Départ 11 Août 2023
2h,3h,5h,6h30...La nuit qui précède le départ est ma tourmente. Une tempête d'incertitude, un ouragan de doute et me voilà projetée dans l'avion, quelques cohérences cardiaques plus tard,merci Shirine.
Le voyage est un accélérateur de conscience, une machine à vieillir prématurément si tant est que la sédentarité et son inertie soit de nature humaine.
Il est un temps entre le passé et le futur; l'ultra présent, factuel et inébranlable; les petites choses à faire pour arriver à bon port. Je me questionne sur l'aisance et les repères que j'ai développée au travers du déracinement ces 10 dernières années.
7h30, ma place de parking est loin au port de Thonon, le train que j'avais prévu de prendre n'existe pas, je ne m'inquiète pas: j'irai à la gare de Genève par le premier train et aviserai à ce moment là. 9h30 Cornavin, finalement le quai d'en face annonce l'aéroport cinq minutes plus tard, je ne réfléchis plus, je monte. Mon téléphone ne marche pas et je n'ai qu'un vague souvenir du terminus assigné. Je suis le flot des passagers et j'arrive exactement à l'endroit où l'on m'attend.
Ma place est là ,parmis ces gens qui transitent.Sans famille,sans histoire,sans territoire, en mouvement, volatile et rien d'autre.
L'amabilité rassurante du personnel et les voyageurs avec leurs enfants m'encourage à me détendre, à me dire que les choses vont aller,que je ne suis pas seule.Tout le monde ici rentre ou part, je m'adonne à quelques devinettes en regardant leurs silhouettes défilés sous mes yeux tandis que je nourris mon corps d'ultime sandwich européen.
10h50 embarquement, chaques vagues de contrariétés des dernieres semaines accrochent mon estomac de nausées. Je dois aller devant, mais pas trop ! La fatigue projetée de ce voyage me terrifie, les restent du brun-out sont bien là et je note pour moi-même qu'il y a encore une chose non réglée.
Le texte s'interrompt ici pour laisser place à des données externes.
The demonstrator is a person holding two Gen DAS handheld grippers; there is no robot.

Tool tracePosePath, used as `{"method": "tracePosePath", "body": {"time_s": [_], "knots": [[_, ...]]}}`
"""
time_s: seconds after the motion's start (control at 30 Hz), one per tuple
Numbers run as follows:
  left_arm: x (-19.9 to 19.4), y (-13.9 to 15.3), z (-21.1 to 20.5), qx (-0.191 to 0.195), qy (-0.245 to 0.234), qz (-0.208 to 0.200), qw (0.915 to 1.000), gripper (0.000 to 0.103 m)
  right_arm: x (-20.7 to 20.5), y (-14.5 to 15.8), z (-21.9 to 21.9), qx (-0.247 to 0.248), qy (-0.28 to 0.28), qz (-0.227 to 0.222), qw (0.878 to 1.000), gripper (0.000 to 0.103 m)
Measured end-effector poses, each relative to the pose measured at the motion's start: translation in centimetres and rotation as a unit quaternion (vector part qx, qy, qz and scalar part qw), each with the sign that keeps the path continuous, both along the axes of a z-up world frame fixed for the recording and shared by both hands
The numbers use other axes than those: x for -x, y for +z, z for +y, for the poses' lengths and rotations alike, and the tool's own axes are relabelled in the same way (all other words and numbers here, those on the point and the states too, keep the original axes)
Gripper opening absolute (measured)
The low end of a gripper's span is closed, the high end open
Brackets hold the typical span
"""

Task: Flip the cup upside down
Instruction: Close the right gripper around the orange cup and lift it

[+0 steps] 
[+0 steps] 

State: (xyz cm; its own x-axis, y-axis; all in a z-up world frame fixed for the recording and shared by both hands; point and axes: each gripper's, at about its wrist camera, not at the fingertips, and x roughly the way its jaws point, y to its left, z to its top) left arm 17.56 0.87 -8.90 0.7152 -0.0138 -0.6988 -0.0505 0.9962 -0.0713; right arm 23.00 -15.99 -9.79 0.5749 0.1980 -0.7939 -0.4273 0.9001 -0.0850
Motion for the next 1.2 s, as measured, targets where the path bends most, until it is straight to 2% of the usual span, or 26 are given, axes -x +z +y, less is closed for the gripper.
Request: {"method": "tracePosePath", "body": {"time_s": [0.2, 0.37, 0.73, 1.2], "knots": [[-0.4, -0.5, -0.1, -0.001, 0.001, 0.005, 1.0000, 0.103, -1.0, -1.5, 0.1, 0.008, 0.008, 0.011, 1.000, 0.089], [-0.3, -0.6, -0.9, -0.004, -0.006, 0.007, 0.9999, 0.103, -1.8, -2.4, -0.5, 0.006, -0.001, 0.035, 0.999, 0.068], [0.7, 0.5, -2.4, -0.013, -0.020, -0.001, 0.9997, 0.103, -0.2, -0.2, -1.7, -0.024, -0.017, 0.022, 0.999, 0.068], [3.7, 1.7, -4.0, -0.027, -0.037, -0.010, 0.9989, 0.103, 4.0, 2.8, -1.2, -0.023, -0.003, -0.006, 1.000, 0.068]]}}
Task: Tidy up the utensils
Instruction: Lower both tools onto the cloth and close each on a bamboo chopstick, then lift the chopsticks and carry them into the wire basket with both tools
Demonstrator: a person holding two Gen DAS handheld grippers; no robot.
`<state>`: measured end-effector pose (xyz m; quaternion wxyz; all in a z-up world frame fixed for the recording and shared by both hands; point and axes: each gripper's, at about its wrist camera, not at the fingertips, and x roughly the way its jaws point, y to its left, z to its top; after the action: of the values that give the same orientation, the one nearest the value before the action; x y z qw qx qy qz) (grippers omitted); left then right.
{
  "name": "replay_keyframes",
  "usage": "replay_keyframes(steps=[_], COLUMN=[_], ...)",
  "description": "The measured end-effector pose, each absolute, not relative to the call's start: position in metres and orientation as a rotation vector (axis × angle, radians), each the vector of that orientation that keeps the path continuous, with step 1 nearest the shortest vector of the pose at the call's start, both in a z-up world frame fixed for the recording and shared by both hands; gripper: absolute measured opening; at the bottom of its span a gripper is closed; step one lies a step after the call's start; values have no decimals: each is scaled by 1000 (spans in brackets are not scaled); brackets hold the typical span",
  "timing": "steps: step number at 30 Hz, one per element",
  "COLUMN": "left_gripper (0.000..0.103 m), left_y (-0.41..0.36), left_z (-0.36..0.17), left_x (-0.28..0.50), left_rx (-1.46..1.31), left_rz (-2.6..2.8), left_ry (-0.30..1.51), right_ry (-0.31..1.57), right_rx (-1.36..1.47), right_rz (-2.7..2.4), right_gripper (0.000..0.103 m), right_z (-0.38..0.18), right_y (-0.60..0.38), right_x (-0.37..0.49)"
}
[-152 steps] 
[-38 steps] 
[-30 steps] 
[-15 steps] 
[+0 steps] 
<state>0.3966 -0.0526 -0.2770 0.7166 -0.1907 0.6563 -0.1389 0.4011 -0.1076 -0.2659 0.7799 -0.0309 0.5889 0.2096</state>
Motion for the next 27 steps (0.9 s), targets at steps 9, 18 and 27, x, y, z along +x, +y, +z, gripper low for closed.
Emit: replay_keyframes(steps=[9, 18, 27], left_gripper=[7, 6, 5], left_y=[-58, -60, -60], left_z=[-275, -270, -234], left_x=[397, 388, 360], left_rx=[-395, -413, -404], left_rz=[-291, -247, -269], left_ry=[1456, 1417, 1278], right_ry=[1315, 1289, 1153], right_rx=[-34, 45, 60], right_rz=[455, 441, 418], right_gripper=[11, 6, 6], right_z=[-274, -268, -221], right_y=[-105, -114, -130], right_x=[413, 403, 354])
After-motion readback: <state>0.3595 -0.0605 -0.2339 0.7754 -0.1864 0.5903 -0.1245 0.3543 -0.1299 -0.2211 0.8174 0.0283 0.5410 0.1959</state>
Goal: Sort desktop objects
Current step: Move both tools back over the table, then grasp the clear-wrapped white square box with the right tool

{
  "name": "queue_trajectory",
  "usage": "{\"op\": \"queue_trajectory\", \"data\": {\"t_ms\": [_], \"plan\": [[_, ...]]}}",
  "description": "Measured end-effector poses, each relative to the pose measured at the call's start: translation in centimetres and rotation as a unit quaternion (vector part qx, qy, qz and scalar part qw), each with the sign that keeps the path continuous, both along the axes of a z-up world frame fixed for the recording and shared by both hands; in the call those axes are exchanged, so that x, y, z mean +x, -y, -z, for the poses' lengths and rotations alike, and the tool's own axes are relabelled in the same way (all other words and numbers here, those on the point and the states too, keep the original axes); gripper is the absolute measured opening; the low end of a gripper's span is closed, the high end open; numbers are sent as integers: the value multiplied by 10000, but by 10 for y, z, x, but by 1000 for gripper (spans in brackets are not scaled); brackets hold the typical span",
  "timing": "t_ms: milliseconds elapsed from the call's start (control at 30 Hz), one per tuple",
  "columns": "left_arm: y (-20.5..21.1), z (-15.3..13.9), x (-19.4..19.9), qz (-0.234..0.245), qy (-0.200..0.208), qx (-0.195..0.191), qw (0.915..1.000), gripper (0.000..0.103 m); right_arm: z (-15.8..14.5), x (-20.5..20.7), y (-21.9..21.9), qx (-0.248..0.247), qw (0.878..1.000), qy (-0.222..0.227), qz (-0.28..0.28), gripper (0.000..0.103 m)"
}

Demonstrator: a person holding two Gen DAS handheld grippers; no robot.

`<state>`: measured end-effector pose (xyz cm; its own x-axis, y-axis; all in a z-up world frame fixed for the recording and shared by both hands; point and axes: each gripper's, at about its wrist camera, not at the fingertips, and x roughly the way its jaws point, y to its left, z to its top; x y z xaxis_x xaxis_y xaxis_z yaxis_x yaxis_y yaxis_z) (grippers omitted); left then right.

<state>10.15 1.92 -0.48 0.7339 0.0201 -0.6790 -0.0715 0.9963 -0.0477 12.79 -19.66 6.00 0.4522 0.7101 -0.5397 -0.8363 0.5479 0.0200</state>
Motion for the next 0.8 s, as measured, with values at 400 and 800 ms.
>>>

Heure incertaine , c'est si bruyant un avion, c'est tellement dangereux de traverser l'Atlantique. Turbulences, je regarde un film pour me détendre,je choisi celui avec Colin Pharell qui parle d'une amitié qui s'arrête de manière brutale et incompréhensible par choix, ça vous étonne ? Je pars avec mes blessures,mes pertes et mes fantômes, et sans bagages en soute!
Très peu de français dans ce cargo plein !
Un couple de juifs pas loin de moi, elle avec sa toge blanche et sa robe noire,blonde aux yeux bleu,magnifique.Lui, beau parce que jeune, un livre à la main et le regard dans le vide depuis déjà 4h. Vivent-ils avec sobriété? Sont-ils préservé du capitalisme seulement le vendredi ? Ils ont l'air de ceux qui vivent "à côté", sans excès et dans une tourmente simple. J'envie parfois les spirituels et religieux de naissance,ils semblent préservé de la perdition.
Heure obsolète, nous voici survolant le Canada, le continent est bien là. N'a de soulagement que celui qui sait ce que veux dire transatlantique.Mon voisin, un français, ne me parle que d'argent et de magouilles et commençant chaques début de phrases par 'je vais être honnête avec toi'. Sera t'il un jour confronté, comme je le suis parfois quant mon comportement déborde, au cynisme de la vie? Comprendra t'il ?
Je songe déjà que c'est mon dernier voyage, que si tout ce passe bien , je ne serai plus capable de faire tout cela après, que c'est étrangement violent et déconnecté de prendre l'avion et de changer de continent.
Il est bientôt 20h ou plutôt 4h du matin dans mon organisme encore europeaniser.Ce deuxième avion est un supplice d'inconfort et tout comme à chaque fois que je prends la version cheap de la vie, je paye ma tolérance au place de merde. Si j'avais payé encore 10euros de moins je pense que je serai dans les toilettes!
Alex est là, nous partons en métro puis en ferry, sa maison est une cabane dans les bois.
Il y a des instruments de musique partout.Nous sommes contents de nous retrouver, je sens les embruns maritimes.